Em conversa com o Metrópoles, o casal conta que o filho Vicente precisa de um alto nível de suporte nas atividades diárias. Eles também têm outra filha com 10 anos com Transtorno do Déficit de Atenção com Hiperatividade (TDAH). Então, é preciso revezar os horários de trabalho e de cuidado com as crianças.
“Meu filho sai da escola direto para a clínica onde faz terapia. Uma das nossas maiores dificuldades é a distância, já que moramos em Brazlândia. Todo o tratamento é feito de forma particular porque a SES/DF não tem capacidade de atender a demanda de pacientes com TEA”, afirmam.
Elizabeth relata que já fazia terapia antes do diagnóstico do filho. “Isso tem me ajudado a enfrentar os desafios diários e fazer com que eu entenda melhor a mim e ao meu filho. A clínica tem um grupo que nos ajuda a perceber que não estamos sozinhos, que outras famílias vivem e enfrentam os mesmos desafios”.
“Terapia fez toda a diferença”
Danila Maia é mãe solteira de gêmeas, de 12 anos, e de Lorenzo Maia, de 7 anos, com autismo nível 2.
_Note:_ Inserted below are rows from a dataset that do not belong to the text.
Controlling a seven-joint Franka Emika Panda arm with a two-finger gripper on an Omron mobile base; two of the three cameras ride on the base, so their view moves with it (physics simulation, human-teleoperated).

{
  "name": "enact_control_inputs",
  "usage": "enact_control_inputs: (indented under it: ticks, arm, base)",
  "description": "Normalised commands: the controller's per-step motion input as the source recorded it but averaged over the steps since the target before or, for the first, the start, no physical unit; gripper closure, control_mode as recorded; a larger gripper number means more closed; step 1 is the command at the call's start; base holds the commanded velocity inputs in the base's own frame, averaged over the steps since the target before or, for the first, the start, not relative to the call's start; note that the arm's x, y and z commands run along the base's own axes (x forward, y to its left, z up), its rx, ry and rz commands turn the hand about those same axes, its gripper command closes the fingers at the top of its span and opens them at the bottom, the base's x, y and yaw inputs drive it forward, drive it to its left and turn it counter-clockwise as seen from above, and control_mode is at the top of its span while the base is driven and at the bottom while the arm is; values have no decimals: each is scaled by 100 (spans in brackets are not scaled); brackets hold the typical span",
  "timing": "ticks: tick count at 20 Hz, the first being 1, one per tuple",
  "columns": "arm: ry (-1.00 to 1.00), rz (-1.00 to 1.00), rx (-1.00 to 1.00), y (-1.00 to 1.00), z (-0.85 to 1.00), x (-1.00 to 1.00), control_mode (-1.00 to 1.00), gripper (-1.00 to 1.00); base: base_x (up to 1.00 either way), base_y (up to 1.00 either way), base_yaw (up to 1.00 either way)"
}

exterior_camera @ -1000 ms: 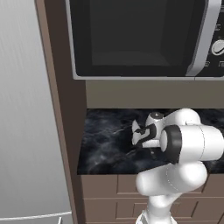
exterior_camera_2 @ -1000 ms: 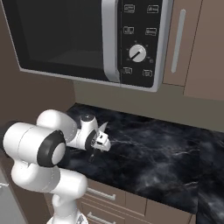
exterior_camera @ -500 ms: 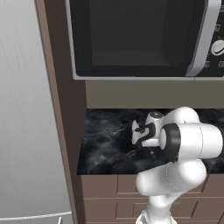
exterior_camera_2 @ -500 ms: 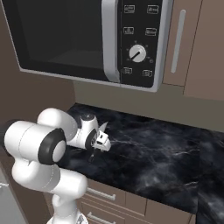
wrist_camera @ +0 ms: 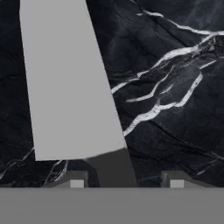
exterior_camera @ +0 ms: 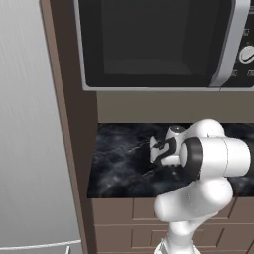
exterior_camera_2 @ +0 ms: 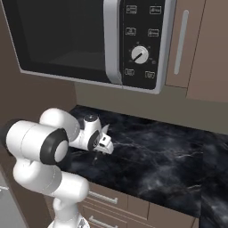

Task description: Move the cutting board and knife to the sink. Then move spray from the cabinet to the counter.

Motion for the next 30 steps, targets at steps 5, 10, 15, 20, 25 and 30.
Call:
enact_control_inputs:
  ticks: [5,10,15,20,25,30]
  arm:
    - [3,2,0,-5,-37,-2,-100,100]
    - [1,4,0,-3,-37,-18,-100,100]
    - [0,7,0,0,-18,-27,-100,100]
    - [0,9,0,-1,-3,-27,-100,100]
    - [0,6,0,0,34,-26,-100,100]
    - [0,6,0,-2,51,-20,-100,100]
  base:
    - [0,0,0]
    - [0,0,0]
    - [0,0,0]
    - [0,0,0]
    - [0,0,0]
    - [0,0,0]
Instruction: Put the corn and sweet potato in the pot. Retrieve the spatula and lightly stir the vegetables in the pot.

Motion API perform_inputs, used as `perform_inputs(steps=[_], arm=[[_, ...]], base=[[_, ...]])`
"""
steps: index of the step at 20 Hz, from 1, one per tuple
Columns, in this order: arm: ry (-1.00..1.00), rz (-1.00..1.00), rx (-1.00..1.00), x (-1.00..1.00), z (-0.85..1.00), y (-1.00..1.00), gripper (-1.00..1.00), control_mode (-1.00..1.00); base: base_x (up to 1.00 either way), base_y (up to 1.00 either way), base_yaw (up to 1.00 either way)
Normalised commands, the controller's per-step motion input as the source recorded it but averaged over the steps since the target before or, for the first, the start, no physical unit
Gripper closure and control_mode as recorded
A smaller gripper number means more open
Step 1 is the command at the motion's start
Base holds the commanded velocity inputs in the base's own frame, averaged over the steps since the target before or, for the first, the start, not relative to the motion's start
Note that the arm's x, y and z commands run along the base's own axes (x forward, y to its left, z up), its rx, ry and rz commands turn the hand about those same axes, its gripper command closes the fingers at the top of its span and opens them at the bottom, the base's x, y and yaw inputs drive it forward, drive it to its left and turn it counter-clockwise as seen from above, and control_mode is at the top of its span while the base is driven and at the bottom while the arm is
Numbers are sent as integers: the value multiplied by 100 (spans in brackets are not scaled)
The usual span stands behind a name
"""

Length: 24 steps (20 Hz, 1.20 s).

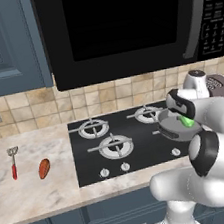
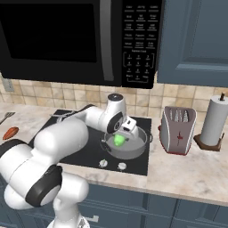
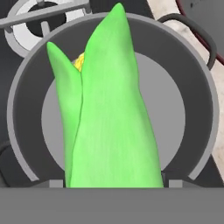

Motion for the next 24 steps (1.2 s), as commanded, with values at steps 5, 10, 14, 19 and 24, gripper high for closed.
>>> perform_inputs(steps=[5,10,14,19,24], arm=[[0,0,0,4,-2,0,100,-100],[0,0,0,0,-9,0,100,-100],[0,0,0,0,-25,0,100,-100],[0,0,0,0,-14,0,100,-100],[0,0,0,1,0,0,100,-100]], base=[[0,0,0],[0,0,0],[0,0,0],[0,0,0],[0,0,0]])
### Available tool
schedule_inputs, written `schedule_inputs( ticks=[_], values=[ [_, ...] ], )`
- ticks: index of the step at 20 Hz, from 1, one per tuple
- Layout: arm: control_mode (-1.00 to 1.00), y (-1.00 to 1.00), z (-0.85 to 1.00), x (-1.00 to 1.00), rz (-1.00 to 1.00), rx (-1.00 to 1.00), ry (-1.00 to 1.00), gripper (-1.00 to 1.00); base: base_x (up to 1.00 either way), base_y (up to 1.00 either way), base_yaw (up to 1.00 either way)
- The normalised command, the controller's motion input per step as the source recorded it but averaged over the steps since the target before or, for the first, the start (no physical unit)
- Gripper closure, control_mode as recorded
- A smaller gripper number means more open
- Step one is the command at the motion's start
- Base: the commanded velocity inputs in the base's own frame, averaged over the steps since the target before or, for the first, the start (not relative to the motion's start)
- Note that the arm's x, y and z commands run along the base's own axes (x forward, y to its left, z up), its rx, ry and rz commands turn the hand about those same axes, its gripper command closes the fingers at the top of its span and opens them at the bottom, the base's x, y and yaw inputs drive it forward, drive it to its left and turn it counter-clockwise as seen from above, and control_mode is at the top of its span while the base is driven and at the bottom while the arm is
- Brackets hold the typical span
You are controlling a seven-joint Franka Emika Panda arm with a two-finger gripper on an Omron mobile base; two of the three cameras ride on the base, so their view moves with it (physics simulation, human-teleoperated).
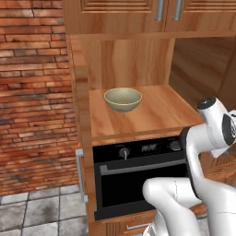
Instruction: Retrieve the bowl from the cabinet, then place the raw meat into the bowl to avoid contamination.
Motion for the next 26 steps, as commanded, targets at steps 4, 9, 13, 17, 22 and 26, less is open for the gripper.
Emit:
schedule_inputs(
  ticks=[4, 9, 13, 17, 22, 26],
  values=[
    [-1.00, 0.60, 0.00, 0.20, 0.11, 0.00, -0.06, -1.00, 0.00, 0.00, 0.00],
    [-1.00, 0.57, 0.11, 0.24, 0.19, -0.04, -0.06, -1.00, 0.00, 0.00, 0.00],
    [-1.00, 0.49, 0.15, 0.24, 0.29, -0.07, -0.03, -1.00, 0.00, 0.00, 0.00],
    [-1.00, 0.45, 0.15, 0.23, 0.28, -0.08, -0.01, -1.00, 0.00, 0.00, 0.00],
    [-1.00, 0.45, 0.23, 0.24, 0.27, -0.07, 0.00, -1.00, 0.00, 0.00, 0.00],
    [-1.00, 0.39, 0.36, 0.24, 0.25, -0.02, 0.00, -1.00, 0.00, 0.00, 0.00]
  ],
)
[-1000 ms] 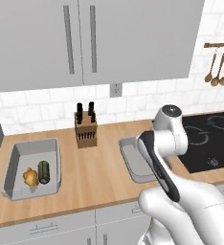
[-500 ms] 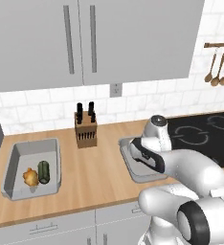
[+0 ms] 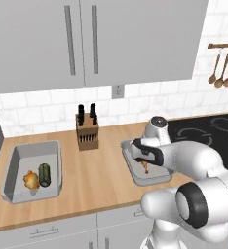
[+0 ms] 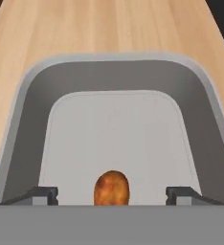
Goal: Place one cucumber and one chicken drumstick in each tupperware on the nearby counter, to pack two identical lunches.
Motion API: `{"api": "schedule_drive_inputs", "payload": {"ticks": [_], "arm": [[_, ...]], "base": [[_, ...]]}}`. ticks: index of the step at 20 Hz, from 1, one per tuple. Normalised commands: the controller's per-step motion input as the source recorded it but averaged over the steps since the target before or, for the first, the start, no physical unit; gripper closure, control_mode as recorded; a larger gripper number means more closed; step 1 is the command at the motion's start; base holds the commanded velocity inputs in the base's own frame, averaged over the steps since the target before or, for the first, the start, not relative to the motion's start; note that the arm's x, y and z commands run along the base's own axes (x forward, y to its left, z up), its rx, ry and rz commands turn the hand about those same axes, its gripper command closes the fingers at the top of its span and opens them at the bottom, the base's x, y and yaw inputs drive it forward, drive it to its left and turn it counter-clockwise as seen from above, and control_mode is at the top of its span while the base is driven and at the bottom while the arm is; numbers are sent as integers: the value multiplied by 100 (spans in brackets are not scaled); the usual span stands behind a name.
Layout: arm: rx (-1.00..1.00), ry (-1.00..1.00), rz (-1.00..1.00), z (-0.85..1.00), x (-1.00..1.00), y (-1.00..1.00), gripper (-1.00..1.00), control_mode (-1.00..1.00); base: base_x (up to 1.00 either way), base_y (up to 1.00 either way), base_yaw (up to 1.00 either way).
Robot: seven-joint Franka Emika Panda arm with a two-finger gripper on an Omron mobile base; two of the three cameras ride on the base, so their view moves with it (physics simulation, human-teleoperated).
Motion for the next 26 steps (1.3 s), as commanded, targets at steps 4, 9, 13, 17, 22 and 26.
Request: {"api": "schedule_drive_inputs", "payload": {"ticks": [4,9,13,17,22,26], "arm": [[0,9,0,41,-33,20,-100,-100],[0,4,0,82,-95,29,-100,-100],[0,0,0,84,-100,2,-100,-100],[0,-2,-1,64,-100,-6,-100,-100],[0,-1,0,37,-77,-17,-100,-100],[0,-2,0,0,-35,-16,-100,-100]], "base": [[0,0,0],[0,0,0],[0,0,0],[0,0,0],[0,0,0],[0,0,0]]}}
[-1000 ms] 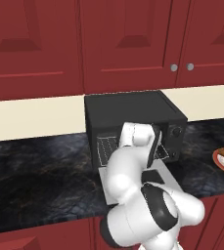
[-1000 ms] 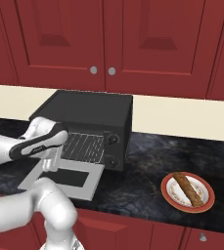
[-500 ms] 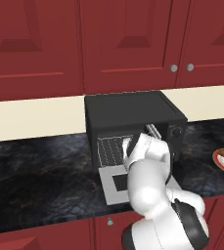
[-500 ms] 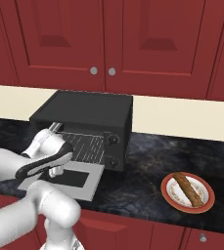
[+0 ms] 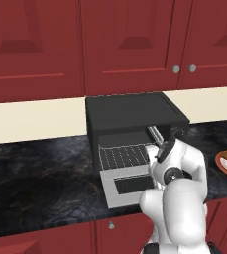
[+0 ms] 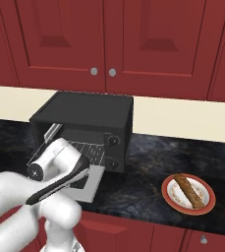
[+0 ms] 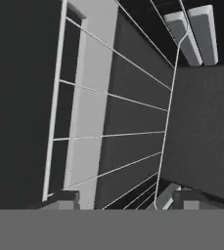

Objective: Pull the toaster oven rack outwards. Pick up the baguette from the plate and place it on the toaster oven rack. Close the toaster oven door fully and set the temperature to the lowest setting.

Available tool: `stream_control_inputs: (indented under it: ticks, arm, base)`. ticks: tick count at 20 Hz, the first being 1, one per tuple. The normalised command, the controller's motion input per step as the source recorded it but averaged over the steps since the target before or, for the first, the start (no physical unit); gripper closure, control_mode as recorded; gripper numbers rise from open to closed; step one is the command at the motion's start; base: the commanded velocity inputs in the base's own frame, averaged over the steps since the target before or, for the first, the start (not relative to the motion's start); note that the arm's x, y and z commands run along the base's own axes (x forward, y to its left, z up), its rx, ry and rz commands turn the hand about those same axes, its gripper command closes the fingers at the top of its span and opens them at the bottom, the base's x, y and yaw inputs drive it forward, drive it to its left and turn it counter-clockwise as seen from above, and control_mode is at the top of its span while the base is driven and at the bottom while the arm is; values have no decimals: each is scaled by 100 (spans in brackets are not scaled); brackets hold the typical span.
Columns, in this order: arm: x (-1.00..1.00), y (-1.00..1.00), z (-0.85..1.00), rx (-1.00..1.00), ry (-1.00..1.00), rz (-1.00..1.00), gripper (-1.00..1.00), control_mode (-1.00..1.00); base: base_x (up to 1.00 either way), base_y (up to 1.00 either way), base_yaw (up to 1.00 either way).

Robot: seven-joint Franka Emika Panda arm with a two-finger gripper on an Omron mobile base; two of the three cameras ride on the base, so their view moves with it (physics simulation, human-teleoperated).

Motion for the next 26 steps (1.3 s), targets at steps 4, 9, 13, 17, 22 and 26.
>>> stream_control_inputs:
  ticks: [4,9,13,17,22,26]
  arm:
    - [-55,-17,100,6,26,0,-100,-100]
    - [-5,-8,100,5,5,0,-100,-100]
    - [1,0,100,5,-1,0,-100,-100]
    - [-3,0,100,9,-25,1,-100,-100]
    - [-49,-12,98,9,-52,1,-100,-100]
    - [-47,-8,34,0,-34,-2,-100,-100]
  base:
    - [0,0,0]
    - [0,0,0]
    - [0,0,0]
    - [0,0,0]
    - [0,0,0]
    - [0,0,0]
Como o pequeno faz terapia desde muito cedo, ele tem bastante autonomia e consegue fazer algumas coisas, como tomar banho e comer. No entanto, a família ainda precisa dar suporte em certas atividades do dia a dia.
Questionada sobre a rotina da família, Danila diz que também é puxada. Mas, a terapia tem sido um grande apoio. “O que fez a diferença para mim foi estudar o desenvolvimento humano porque quando eu vou entendendo o meu comportamento e o deles, eu consigo perceber as demandas emocionais que eles tem.”
Para equilibrar as necessidades do filho com o cuidado com a própria saúde mental, Danila tem uma agenda para se organizar, o que diminui a ansiedade. Ela também conta a ajuda das filhas gêmeas, que também fazem terapia. Para ela, ter uma rede de apoio ampla facilitou a cuidar da saúde mental.
Pais, cuidem de vocês
Os relatos acima evidenciam a importância do cuidado com a saúde mental dos pais de crianças com autismo. É fundamental que os pais reconheçam suas próprias necessidades emocionais e encontrem maneiras de cuidar de si mesmos.
De acordo com a psicopedagoga Jeana, algumas táticas podem ser úteis para promover o autocuidado nessa jornada desafiadora. “Uma das questões principais é buscar uma rede de suporte e saber quando buscar ajuda. Outra dica é valorizar as pequenas conquistas e atividades diárias que trazem alegria aos pais e à criança.”
Grupo de apoio no DF
O grupo voluntário de apoio a familiares de pessoas com autismo, Cuidando do Cuidador, permite que os participantes convivem com pessoas que têm problemas semelhantes e aprendam diferentes estratégias para lidar com estas situações.
A fundadora Patrícia Bezerra, mãe de um menino de 16 anos com autismo nível 3, conta ao Metrópoles que as ações do grupo visam o compartilhamento de informações sobre o desenvolvimento e o cuidado do autista e de seus familiares.
“O grupo tem o foco em apresentar diferentes possibilidades de acompanhamento ou de busca dos direitos dos autista, seja na esfera pública ou privada. Nosso próximo encontro (2/4), abordará a desafiadora inclusão no ambiente escolar”.